What is being asked:
Please repeat the lines of the material below exactly, starting with the one that contains "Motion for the" and ending with the last.

Data section:
##############################
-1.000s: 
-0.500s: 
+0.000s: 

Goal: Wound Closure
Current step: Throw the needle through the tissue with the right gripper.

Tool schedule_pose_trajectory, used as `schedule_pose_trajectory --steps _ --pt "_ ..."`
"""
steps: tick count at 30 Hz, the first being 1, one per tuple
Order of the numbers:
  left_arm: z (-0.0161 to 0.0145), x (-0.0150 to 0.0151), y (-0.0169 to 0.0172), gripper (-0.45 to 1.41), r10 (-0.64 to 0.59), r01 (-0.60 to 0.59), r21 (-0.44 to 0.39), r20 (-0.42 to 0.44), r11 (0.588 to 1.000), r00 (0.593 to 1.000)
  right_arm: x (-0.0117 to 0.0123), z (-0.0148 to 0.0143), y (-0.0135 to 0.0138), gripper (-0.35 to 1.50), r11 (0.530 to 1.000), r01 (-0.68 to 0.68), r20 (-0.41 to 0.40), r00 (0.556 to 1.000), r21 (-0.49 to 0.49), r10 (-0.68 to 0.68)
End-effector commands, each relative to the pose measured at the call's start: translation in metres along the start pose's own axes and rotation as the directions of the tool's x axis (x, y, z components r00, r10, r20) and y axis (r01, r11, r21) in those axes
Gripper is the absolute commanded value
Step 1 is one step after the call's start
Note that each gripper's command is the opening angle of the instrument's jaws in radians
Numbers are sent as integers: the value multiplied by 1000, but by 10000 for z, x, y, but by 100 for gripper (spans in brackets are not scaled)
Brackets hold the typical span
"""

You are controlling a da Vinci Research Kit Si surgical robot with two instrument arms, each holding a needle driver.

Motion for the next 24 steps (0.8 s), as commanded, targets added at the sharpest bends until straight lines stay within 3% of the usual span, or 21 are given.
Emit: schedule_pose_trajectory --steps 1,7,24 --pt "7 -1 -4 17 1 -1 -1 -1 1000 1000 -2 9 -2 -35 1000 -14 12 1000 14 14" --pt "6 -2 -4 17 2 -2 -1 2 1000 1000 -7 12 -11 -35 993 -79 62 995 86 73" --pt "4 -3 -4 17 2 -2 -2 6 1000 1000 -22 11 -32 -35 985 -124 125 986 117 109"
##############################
Task solution:
Motion for the next 24 steps (0.8 s), as commanded, targets added at the sharpest bends until straight lines stay within 3% of the usual span, or 21 are given.
Emit: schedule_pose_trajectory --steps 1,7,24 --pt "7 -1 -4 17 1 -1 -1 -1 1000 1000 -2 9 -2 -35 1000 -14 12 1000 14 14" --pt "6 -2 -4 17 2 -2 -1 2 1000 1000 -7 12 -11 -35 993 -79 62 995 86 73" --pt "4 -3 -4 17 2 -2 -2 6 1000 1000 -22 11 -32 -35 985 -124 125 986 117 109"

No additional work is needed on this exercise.